** Opening Data excerpts block **

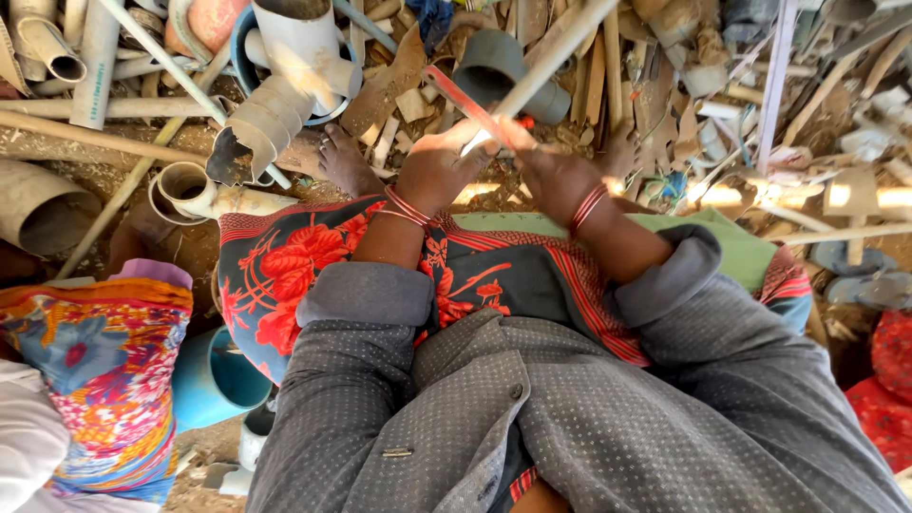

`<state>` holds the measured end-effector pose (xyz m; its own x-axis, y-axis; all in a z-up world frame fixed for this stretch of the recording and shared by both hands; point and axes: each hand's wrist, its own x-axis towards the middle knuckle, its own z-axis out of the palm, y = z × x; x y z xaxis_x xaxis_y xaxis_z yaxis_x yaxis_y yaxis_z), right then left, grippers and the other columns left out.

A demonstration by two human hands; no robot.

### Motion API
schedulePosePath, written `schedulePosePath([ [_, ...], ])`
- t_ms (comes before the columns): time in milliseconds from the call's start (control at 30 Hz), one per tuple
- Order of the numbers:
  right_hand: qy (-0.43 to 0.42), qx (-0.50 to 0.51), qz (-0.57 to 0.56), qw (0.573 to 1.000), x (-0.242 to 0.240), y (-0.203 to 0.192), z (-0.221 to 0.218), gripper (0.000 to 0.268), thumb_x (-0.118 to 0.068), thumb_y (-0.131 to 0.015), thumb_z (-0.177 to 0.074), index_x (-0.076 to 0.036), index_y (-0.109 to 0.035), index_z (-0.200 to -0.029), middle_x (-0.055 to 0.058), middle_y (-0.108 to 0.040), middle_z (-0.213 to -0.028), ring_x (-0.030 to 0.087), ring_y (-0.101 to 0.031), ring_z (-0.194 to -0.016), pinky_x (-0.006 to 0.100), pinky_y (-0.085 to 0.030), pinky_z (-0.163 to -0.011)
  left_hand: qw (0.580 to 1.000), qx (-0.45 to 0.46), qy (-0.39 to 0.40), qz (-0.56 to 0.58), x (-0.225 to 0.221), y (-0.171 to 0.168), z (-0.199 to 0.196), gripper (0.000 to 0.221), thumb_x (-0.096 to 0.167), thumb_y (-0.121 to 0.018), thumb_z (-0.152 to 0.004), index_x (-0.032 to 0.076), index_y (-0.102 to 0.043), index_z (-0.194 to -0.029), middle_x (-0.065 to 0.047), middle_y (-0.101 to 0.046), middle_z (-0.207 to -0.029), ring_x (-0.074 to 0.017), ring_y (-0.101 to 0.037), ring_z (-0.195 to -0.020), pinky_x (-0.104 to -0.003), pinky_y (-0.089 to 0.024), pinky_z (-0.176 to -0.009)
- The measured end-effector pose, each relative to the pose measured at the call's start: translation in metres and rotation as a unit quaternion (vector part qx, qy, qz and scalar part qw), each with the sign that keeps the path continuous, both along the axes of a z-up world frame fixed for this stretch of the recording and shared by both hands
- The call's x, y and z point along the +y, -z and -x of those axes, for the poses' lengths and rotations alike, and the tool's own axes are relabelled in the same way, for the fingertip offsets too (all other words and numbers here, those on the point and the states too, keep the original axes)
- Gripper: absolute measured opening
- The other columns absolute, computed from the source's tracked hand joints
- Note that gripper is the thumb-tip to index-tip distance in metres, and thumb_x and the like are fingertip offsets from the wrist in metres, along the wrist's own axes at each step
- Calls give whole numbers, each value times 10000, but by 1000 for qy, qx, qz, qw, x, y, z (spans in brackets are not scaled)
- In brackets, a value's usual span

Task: The person uses a saw blade to cut through various PVC pipe sections and fittings while sitting on the ground surrounded by plastic debris.

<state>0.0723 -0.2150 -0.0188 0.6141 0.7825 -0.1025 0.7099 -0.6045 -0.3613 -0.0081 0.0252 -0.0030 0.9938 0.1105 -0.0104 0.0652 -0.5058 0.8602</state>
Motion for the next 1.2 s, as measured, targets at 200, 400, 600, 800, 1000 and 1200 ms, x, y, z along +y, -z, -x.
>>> schedulePosePath([
  [200, -2, -122, 350, 929, -44, -1, -83, 148, -197, -660, -983, -108, -777, -967, 115, -746, -859, 279, -740, -767, 439, -580, -609, 999, -8, 3, -53, 2, -19, -2, 560, 549, -646, -956, 187, -646, -1384, -155, -721, -850, -373, -696, -736, -473, -541, -655],
  [400, -85, -82, 111, 987, -5, 2, -26, 169, -212, -775, -715, -129, -775, -863, 86, -721, -847, 269, -715, -762, 412, -589, -592, 992, -67, -14, -107, 2, -16, 0, 474, 538, -689, -979, 214, -660, -1324, -116, -735, -891, -355, -702, -777, -457, -543, -667],
  [600, 28, -114, 235, 965, -22, -1, -80, 169, -196, -743, -753, -117, -760, -901, 95, -718, -850, 275, -715, -755, 416, -586, -586, 993, -56, -13, -104, -1, -13, -1, 522, 482, -692, -945, 193, -650, -1378, -127, -732, -888, -356, -694, -733, -465, -541, -640],
  [800, -59, -45, 149, 986, 2, 10, -16, 172, -180, -710, -790, -104, -745, -940, 104, -715, -853, 282, -715, -748, 420, -583, -579, 996, -31, -26, -77, -1, -10, -3, 485, 540, -741, -927, 219, -687, -1287, -117, -750, -917, -354, -712, -802, -453, -555, -696],
  [1000, 67, -105, 256, 959, -39, -3, -104, 176, -165, -677, -827, -91, -730, -978, 113, -712, -856, 288, -715, -741, 423, -581, -572, 986, 59, 36, 150, -1, -18, -4, 562, 439, -756, -878, 176, -645, -1362, -137, -762, -1044, -283, -759, -882, -378, -575, -789],
  [1200, -45, -26, 157, 986, 3, 15, -15, 181, -149, -645, -865, -78, -715, -1016, 122, -708, -859, 294, -714, -734, 427, -578, -565, 992, 65, 26, 101, 4, 3, -3, 471, 387, -811, -922, 169, -701, -1325, -108, -772, -1077, -221, -732, -922, -351, -570, -819],
])
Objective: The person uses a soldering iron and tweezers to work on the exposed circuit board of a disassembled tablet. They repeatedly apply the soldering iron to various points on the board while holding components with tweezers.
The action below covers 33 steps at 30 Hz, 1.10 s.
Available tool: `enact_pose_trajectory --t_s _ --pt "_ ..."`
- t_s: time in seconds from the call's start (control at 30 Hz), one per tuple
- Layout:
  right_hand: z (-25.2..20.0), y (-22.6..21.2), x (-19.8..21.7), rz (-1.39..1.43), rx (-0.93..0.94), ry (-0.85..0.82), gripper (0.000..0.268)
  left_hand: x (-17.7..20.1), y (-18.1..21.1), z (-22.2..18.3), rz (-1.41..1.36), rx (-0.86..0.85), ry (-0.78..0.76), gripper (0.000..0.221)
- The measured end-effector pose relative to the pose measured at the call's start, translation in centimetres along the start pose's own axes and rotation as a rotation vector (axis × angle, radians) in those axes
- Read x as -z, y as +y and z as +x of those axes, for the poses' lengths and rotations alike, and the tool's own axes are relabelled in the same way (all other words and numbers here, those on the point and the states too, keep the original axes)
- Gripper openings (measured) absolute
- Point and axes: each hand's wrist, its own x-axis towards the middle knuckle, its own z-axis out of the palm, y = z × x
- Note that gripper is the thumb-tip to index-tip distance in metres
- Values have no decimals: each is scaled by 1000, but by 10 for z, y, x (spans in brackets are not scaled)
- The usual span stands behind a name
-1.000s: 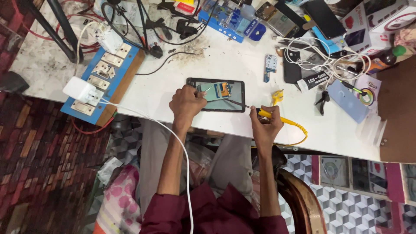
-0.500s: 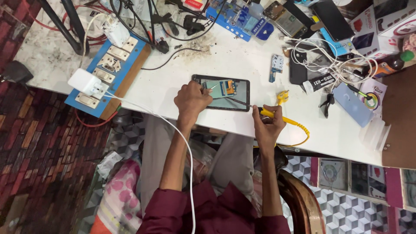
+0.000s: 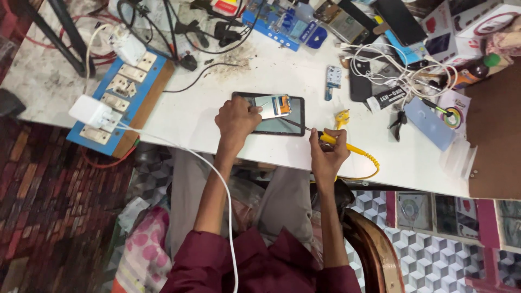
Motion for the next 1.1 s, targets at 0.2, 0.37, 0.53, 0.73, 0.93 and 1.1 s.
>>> enact_pose_trajectory --t_s 0.2,0.37,0.53,0.73,0.93,1.1 --pt "2 1 0 -40 -21 94 25 -1 5 13 -76 -96 -106 38" --pt "3 8 3 70 -64 56 25 2 3 19 -250 -75 -203 39" --pt "2 20 3 86 -117 81 26 2 1 16 -283 -5 -222 36" --pt "4 19 0 114 -67 84 25 5 5 9 -223 -50 -167 43" --pt "-1 11 0 47 -56 17 27 4 5 7 -246 -32 -158 41" --pt "-1 8 -3 16 -40 -37 27 4 6 10 -202 2 -184 38"
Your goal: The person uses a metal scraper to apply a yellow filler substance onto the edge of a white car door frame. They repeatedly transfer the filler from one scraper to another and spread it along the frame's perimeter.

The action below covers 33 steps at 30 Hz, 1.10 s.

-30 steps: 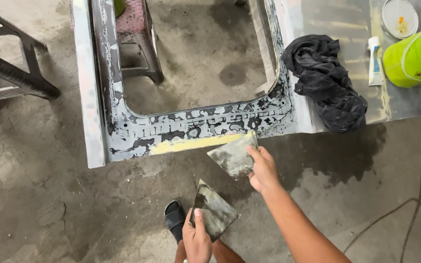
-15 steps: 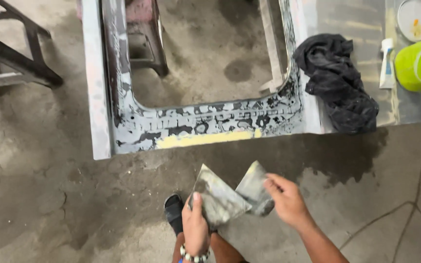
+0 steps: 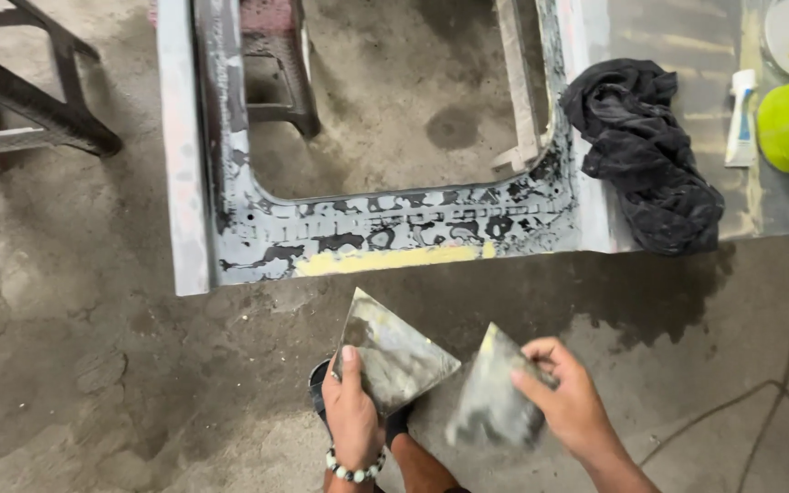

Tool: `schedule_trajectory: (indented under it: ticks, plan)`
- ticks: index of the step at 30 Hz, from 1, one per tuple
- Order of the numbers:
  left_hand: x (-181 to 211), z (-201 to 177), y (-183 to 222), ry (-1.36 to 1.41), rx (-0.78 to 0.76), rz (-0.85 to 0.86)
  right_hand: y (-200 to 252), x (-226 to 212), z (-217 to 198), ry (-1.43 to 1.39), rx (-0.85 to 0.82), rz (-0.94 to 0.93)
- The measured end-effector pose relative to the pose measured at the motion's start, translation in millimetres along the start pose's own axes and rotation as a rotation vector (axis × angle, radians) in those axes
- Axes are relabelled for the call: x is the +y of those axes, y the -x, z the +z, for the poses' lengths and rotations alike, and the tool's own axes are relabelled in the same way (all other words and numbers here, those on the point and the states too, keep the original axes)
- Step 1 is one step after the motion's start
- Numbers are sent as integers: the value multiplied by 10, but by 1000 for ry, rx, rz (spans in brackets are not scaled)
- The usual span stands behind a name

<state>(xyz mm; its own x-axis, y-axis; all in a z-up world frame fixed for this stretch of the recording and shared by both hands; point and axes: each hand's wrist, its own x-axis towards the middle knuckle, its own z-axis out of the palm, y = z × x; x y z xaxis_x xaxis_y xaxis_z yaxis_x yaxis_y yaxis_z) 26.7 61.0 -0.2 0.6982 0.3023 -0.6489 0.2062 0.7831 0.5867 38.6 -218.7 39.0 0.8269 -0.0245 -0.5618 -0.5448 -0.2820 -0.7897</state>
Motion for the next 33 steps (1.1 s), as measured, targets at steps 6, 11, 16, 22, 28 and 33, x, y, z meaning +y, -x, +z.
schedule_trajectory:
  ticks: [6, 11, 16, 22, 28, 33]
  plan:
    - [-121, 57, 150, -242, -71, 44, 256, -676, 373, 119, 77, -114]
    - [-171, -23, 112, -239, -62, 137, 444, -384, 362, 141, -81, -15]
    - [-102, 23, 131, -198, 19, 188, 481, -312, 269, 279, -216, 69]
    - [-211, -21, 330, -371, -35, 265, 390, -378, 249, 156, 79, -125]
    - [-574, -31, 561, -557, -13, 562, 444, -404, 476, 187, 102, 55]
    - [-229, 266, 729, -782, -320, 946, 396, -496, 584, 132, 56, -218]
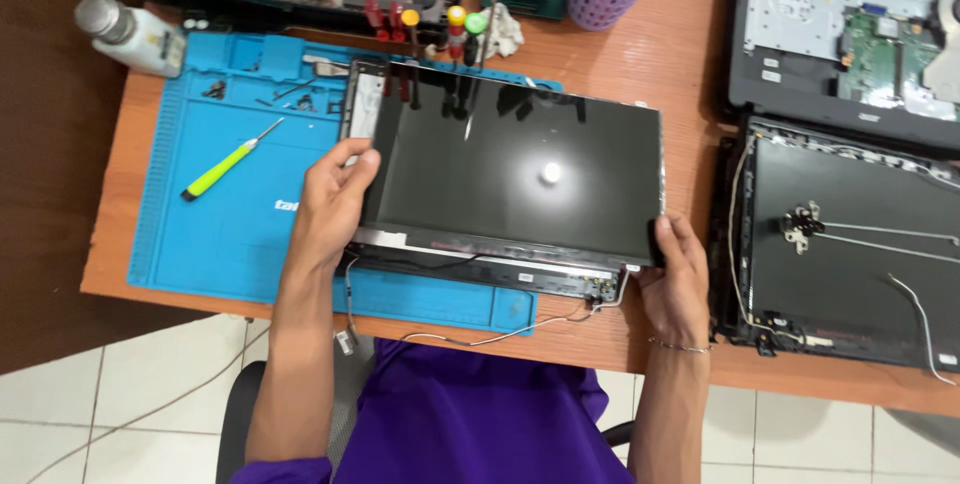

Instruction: The person disassembles a laptop screen assembly, prying the display panel from the frame by hand and using a screwdriver to remove internal screws and components.

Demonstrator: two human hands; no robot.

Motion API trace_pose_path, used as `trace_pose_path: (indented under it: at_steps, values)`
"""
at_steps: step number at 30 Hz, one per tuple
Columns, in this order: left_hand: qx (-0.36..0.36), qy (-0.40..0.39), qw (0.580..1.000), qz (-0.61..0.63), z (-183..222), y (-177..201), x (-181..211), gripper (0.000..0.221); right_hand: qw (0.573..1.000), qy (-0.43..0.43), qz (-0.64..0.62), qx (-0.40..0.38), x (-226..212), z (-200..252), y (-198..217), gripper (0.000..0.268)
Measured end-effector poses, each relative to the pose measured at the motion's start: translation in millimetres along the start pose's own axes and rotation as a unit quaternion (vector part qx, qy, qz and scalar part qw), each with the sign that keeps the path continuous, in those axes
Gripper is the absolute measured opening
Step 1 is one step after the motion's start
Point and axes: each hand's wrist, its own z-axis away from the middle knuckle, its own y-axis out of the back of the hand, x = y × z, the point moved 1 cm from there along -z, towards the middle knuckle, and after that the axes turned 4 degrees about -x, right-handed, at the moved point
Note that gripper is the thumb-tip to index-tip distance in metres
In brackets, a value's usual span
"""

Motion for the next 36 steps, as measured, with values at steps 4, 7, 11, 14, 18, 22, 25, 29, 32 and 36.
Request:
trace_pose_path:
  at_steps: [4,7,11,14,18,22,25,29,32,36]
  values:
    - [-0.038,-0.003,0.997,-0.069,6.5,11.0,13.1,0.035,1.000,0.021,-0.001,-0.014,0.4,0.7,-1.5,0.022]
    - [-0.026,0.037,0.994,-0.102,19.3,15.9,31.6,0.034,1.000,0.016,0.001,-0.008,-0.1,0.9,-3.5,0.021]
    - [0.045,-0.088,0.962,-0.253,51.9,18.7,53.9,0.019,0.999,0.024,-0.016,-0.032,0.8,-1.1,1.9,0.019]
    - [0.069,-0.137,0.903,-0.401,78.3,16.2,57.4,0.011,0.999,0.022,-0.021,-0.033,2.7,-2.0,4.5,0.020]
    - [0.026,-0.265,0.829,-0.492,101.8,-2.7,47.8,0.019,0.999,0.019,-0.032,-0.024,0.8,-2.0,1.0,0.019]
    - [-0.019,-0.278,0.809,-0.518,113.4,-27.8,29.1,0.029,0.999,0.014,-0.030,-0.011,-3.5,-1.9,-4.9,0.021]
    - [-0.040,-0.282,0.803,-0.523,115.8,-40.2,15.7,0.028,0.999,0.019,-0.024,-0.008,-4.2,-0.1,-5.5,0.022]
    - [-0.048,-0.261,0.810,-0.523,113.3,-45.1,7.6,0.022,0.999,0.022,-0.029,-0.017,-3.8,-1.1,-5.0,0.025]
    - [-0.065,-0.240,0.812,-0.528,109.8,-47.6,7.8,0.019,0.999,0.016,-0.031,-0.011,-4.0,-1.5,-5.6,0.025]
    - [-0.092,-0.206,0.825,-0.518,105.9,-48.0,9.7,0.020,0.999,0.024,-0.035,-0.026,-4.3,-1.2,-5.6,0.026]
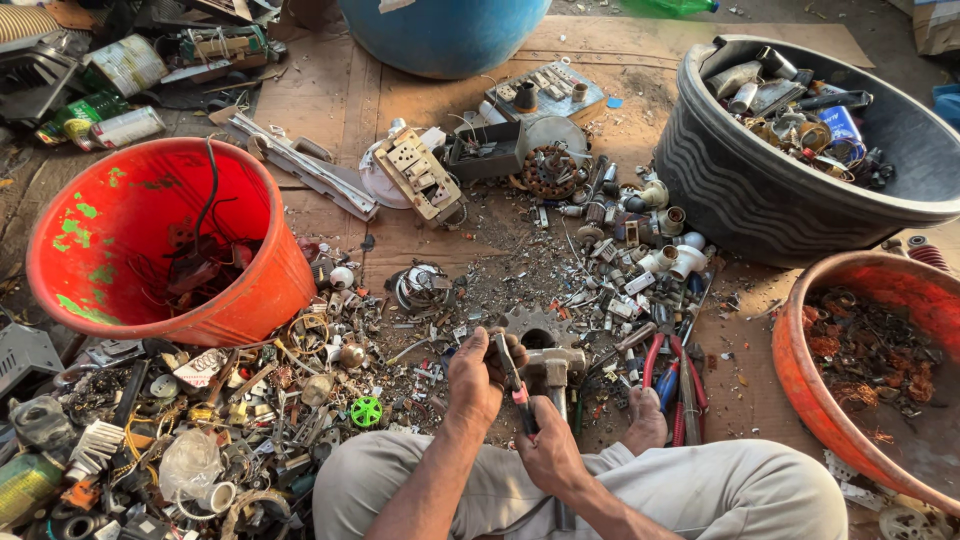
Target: The person sits on the floor and uses a hammer and pliers to dismantle a metal gear-like object. They repeatedly strike the object to break it apart and use pliers to pull off small metal pieces.
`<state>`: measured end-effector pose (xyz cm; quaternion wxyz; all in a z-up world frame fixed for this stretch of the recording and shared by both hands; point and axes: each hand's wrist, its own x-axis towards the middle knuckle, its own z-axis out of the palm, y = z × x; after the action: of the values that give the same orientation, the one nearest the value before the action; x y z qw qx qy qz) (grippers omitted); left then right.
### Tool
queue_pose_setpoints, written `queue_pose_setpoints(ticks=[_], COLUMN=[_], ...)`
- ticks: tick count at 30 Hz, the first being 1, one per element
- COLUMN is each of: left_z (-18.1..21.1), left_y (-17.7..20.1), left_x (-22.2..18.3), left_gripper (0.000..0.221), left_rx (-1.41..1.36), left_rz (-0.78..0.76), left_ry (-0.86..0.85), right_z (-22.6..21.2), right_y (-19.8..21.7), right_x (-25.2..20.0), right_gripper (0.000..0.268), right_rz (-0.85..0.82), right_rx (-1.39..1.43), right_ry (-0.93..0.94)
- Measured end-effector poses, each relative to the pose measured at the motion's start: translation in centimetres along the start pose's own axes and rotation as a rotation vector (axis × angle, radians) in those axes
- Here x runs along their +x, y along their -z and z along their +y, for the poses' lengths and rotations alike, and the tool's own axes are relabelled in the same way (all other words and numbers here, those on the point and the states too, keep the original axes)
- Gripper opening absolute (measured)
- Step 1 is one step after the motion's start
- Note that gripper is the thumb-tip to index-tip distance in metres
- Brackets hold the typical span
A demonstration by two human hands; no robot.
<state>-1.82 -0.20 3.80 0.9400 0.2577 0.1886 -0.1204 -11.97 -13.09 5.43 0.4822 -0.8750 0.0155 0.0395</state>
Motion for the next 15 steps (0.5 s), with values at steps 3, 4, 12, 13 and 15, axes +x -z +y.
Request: queue_pose_setpoints(ticks=[3,4,12,13,15], left_z=[-0.1,-0.1,0.6,0.7,0.7], left_y=[0.6,0.8,0.3,-0.1,-0.7], left_x=[0.2,0.4,0.2,-0.1,-0.3], left_gripper=[0.035,0.036,0.027,0.024,0.023], left_rx=[-0.029,-0.039,-0.071,-0.033,0.120], left_rz=[-0.008,-0.016,-0.058,0.008,0.101], left_ry=[0.022,0.030,-0.004,-0.039,-0.186], right_z=[0.5,0.6,0.8,0.8,0.5], right_y=[-0.3,-0.3,0.8,0.7,0.6], right_x=[-0.2,-0.1,0.8,0.8,0.8], right_gripper=[0.022,0.020,0.033,0.031,0.024], right_rz=[-0.059,-0.088,-0.376,-0.364,-0.291], right_rx=[0.011,0.016,0.672,0.629,0.392], right_ry=[-0.079,-0.129,-0.315,-0.308,-0.175])
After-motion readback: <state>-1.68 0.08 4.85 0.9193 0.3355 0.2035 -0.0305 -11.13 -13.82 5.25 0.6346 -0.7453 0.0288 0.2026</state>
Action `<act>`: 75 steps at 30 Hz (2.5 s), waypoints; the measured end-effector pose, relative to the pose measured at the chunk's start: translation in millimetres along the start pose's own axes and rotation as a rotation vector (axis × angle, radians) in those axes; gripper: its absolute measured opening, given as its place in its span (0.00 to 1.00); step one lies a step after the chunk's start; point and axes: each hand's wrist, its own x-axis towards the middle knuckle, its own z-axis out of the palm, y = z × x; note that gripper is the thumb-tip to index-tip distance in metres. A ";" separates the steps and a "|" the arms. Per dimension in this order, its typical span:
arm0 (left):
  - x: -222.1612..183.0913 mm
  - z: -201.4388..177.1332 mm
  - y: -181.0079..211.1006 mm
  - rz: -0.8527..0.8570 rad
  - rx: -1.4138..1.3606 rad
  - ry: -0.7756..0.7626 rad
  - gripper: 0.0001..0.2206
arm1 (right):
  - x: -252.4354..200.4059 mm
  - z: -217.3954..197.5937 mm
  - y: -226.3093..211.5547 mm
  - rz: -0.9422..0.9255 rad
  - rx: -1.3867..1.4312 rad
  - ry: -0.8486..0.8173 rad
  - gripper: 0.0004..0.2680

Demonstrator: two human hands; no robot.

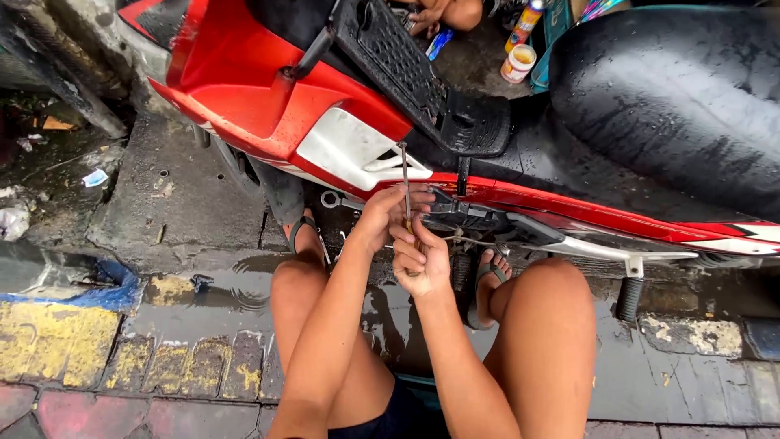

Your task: Using a screwdriver to remove screws from the plastic body panels of a red motorcycle.

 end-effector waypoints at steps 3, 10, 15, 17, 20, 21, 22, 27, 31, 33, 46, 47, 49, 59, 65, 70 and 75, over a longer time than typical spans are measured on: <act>17.1 -20.5 -20.9 0.035 0.005 0.042 0.15 | -11.0 19.6 2.8 -0.053 -0.407 0.245 0.10; 16.0 4.2 -19.8 0.088 0.099 0.143 0.09 | -26.9 59.1 -16.7 -0.108 -1.637 0.666 0.16; 8.5 10.9 -19.4 0.116 0.072 0.186 0.10 | -19.9 48.8 -15.9 -0.060 -1.262 0.544 0.14; 9.6 10.5 -17.8 0.122 0.064 0.203 0.11 | -15.1 37.7 -19.2 -0.037 -1.050 0.484 0.14; 8.3 7.0 -22.6 0.073 0.082 0.181 0.14 | -12.8 11.1 -21.7 0.014 -0.693 0.393 0.14; 9.0 10.2 -20.3 0.084 0.071 0.194 0.14 | -12.2 13.7 -21.5 0.027 -0.650 0.391 0.14; 9.8 13.4 -17.7 0.095 0.061 0.206 0.14 | -11.5 16.5 -21.3 0.040 -0.607 0.389 0.14; 11.9 5.3 -18.2 0.128 0.104 0.238 0.13 | -17.4 35.0 2.4 -0.113 -0.875 0.533 0.15; 15.6 1.8 -24.3 0.133 0.136 0.277 0.10 | -18.5 43.1 14.7 -0.301 -1.070 0.717 0.13; 18.6 -7.1 -26.2 0.109 0.137 0.278 0.11 | -12.7 24.6 12.6 -0.280 -0.943 0.639 0.13; 2.8 -5.1 -7.2 0.046 0.116 0.301 0.12 | 4.2 -30.9 22.7 -0.087 -0.311 0.222 0.15; 1.8 -3.7 -5.7 0.047 0.117 0.300 0.12 | 3.3 -25.5 25.0 -0.087 -0.311 0.220 0.15; 1.9 -0.6 -2.5 0.109 0.136 0.316 0.10 | 2.4 -14.5 28.0 -0.156 -0.507 0.435 0.14; -0.8 1.7 -3.7 0.107 0.163 0.299 0.11 | 1.0 -14.9 17.5 -0.200 -0.549 0.465 0.14; -0.2 1.2 -1.7 0.078 0.154 0.275 0.13 | -1.3 -16.5 14.8 -0.051 -0.298 0.290 0.15; -0.4 3.0 0.5 0.103 0.184 0.236 0.14 | -1.2 -6.1 12.2 -0.009 -0.432 0.366 0.14; -0.5 7.9 3.6 0.089 0.225 0.211 0.15 | -9.8 9.9 8.2 -0.080 -0.633 0.496 0.12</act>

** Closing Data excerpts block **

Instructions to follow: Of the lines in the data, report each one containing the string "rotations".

Final answer:
- The call's x, y and z point along the +y, -z and -x of those axes, for the poses' lengths and rotations alike, and the tool's own axes are relabelled in the same way, for the fingertip offsets too (all other words and numbers here, those on the point and the states too, keep the original axes)
- Read x as -z, y as +y and z as +x of those axes, for the poses' lengths and rotations alike, and the tool's own axes are relabelled in the same way (all other words and numbers here, those on the point and the states too, keep the original axes)
- Axes are relabelled for the call: x is the +y of those axes, y the -x, z the +z, for the poses' lengths and rotations alike, and the tool's own axes are relabelled in the same way (all other words and numbers here, those on the point and the states too, keep the original axes)
- Here x runs along their +x, y along their -z and z along their +y, for the poses' lengths and rotations alike, and the tool's own axes are relabelled in the same way (all other words and numbers here, those on the point and the states too, keep the original axes)

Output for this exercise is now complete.